В понедельник было обычное заседание комиссии 2 июня. Алексей Александрович вошел в залу заседания, поздоровался с членами и председателем, как и обыкновенно, и сел на свое место, положив руку на приготовленные пред ним бумаги. В числе этих бумаг лежали ненужные ему справки и набросанный конспект того заявления, которое он намеревался сделать. Впрочем, ему и не нужны были справки. Он помнил все и не считал нужным повторять в своей памяти то, что он скажет. Он знал, что, когда наступит время и когда он увидит пред собой лицо противника, тщетно старающееся придать себе равнодушное выражение, речь его выльется сама собой лучше, чем он мог теперь приготовиться. Он чувствовал, что содержание его речи было так велико, что каждое слово будет иметь значение. Между тем, слушая обычный доклад, он имел самый невинный, безобидный вид. Никто не думал, глядя на его белые с напухшими жилами руки, так нежно длинными пальцами ощупывавшие оба края лежавшего пред ним листа белой бумаги, и на его с выражением усталости набок склоненную голову, что сейчас из его уст выльются такие речи, которые произведут страшную бурю, заставят членов кричать, перебивая друг друга, и председателя требовать соблюдения порядка. Когда доклад кончился, Алексей Александрович своим тихим тонким голосом объявил, что он имеет сообщить некоторые свои соображения по делу об устройстве инородцев. Внимание обратилось на него. Алексей Александрович откашлялся и, не глядя на своего противника, но избрав, как он это всегда делал при произнесении речей, первое сидевшее перед ним лицо – маленького смирного старичка, не имевшего никогда никакого мнения в комиссии, начал излагать свои соображения. Когда дело дошло до коренного и органического закона, противник вскочил и начал возражать. Стремов, тоже член комиссии и тоже задетый за живое, стал оправдываться, – и вообще произошло бурное заседание; но Алексей Александрович восторжествовал, и его предложение было принято; были назначены три новые комиссии, и на другой день в известном петербургском кругу только и было речи, что об этом заседании. Успех Алексея Александровича был даже больше, чем он ожидал.

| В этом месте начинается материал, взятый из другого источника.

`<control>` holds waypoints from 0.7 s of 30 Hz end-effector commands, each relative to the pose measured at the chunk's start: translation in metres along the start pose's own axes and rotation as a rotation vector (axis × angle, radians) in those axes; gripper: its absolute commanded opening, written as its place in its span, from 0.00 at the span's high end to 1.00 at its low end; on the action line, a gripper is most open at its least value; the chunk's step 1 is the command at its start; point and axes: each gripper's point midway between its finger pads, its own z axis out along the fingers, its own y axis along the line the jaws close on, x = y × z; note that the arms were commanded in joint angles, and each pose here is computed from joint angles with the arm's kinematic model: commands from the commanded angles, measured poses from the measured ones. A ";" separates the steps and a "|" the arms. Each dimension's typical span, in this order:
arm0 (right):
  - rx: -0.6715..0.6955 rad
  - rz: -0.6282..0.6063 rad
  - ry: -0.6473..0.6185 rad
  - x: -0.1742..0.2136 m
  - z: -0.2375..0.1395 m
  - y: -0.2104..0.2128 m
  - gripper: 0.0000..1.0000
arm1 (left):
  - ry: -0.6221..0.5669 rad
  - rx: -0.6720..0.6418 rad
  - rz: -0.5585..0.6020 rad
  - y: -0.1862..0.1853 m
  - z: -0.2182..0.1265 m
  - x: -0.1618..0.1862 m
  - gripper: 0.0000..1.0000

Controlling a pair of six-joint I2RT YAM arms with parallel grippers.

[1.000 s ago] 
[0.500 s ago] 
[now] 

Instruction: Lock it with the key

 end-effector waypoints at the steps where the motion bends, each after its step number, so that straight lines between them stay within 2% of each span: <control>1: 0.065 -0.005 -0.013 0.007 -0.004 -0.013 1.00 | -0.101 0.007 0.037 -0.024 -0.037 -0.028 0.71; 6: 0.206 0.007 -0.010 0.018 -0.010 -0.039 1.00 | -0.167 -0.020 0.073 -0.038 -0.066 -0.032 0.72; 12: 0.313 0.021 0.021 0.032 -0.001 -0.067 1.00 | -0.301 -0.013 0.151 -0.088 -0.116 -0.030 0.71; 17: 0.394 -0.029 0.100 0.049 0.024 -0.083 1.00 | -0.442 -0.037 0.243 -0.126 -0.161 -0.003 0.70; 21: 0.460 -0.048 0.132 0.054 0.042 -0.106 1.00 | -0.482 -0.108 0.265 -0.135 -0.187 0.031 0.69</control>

На другое утро, во вторник, Алексей Александрович, проснувшись, с удовольствием вспомнил вчерашнюю победу и не мог не улыбнуться, хотя и желал казаться равнодушным, когда правитель канцелярии, желая польстить ему, сообщил о слухах, дошедших до него, о происшедшем в комиссии.
Занимаясь с правителем канцелярии, Алексей Александрович совершенно забыл о том, что нынче был вторник, день, назначенный им для приезда Анны Аркадьевны, и был удивлен и неприятно поражен, когда человек пришел доложить ему о ее приезде.